Faust's good spirits were tempered only by his sense of loss and outrage at the criminal carelessness of the infernal powers. Mephistopheles had apparently not even asked the impostor for any identification!
He had just taken him at his word! It was outrageous.
A little later, Faust found himself telling the story of his grievances to Marguerite as they lay nicely curled together in his narrow scholar's bed, with a flagon of barley wine close to hand to stimulate merriment and amorousness. Marguerite was sympathetic to his tale, though her mind tended to race off on tangents of its own.
"What a wonder it would be," she said, "if you could regain the riches that Mephistopheles was no doubt going to offer you. For then, if you had a girlfriend, you could shower her with largesse and other fine gifts, and her appreciation of these things would bring you much pleasure."
"I suppose that's true," Faust said, "though I never before thought of it that way. But speaking of gifts, have you ever seen this one?" And he took a copper ring and spun it in the air and muttered certain words and the ring came down shining with the white fire of a diamond, though it was only a zircon in this case, the spell being a minor one.

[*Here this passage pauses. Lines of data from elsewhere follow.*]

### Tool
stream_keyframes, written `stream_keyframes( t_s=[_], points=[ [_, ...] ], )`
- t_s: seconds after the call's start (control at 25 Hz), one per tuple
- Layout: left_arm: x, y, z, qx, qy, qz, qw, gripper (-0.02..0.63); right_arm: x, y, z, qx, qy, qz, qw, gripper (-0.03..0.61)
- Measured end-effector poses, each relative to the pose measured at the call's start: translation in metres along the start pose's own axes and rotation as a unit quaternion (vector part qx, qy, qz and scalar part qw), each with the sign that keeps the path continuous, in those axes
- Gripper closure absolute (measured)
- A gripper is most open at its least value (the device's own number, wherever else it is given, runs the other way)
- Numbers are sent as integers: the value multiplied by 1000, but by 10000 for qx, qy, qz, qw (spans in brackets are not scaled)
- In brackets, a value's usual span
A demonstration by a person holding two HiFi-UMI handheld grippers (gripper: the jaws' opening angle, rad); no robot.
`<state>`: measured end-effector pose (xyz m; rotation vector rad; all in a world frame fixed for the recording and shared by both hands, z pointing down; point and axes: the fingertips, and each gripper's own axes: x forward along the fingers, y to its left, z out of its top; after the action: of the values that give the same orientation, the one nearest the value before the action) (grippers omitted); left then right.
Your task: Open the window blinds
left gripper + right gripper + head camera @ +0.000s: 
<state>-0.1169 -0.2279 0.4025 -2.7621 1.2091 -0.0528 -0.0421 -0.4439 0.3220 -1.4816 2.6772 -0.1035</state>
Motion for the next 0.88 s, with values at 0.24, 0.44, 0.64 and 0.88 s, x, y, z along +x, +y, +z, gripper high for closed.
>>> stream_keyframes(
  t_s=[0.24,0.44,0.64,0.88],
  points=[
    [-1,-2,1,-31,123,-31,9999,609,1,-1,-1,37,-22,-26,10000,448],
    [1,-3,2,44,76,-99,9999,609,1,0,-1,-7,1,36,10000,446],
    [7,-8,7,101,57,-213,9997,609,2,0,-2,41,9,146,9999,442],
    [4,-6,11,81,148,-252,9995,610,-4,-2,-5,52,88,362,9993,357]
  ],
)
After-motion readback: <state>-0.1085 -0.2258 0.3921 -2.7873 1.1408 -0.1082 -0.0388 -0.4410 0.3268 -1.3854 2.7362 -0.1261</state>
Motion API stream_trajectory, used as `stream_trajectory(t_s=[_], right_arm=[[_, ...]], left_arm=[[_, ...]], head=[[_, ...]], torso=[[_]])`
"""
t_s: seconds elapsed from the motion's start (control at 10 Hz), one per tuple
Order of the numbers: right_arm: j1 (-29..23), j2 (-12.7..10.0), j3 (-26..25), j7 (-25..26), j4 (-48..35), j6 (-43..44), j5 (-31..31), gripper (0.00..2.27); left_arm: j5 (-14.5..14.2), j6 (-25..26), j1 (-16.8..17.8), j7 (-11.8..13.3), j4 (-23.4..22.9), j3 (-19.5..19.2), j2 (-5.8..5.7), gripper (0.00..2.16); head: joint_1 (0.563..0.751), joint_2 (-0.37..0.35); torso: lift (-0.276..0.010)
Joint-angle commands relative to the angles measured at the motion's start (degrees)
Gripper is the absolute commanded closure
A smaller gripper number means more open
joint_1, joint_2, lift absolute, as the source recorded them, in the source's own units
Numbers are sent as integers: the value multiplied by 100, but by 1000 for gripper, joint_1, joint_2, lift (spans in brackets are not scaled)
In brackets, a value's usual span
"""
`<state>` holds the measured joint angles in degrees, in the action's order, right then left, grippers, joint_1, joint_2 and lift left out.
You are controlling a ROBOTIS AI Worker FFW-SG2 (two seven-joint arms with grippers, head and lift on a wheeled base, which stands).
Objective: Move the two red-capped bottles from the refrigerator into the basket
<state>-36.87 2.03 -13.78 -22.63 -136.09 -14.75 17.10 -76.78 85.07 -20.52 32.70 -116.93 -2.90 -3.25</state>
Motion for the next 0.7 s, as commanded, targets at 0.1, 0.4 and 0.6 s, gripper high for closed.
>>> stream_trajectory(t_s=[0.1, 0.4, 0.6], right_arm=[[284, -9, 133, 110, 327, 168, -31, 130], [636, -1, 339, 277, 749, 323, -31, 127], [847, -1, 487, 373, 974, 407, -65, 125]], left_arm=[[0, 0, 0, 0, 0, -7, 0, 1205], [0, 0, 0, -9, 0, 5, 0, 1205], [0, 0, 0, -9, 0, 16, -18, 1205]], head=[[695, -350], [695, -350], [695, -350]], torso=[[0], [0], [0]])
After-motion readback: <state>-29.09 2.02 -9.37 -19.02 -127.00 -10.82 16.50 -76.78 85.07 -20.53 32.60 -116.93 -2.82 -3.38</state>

Marguerite was delighted, and although the ring was a little big for her small hand, declared that she knew a jeweler who would size it for a smile. And did Faust happen to have any other tricks like that? Faust obliged by turning a bunch of dried hollyhocks into a bouquet of roses with the dew fresh on them, and Marguerite said that was a good one, too, but did he have any more of the jewelry ones, which especially captured her fancy? Faust had several, and showered her with pins and brooches of showy workmanship but no great value, since there is a limit to what even so great a magician as Faust can do while lying in bed in a state of tumescence, with his head on a woman's soft bosom.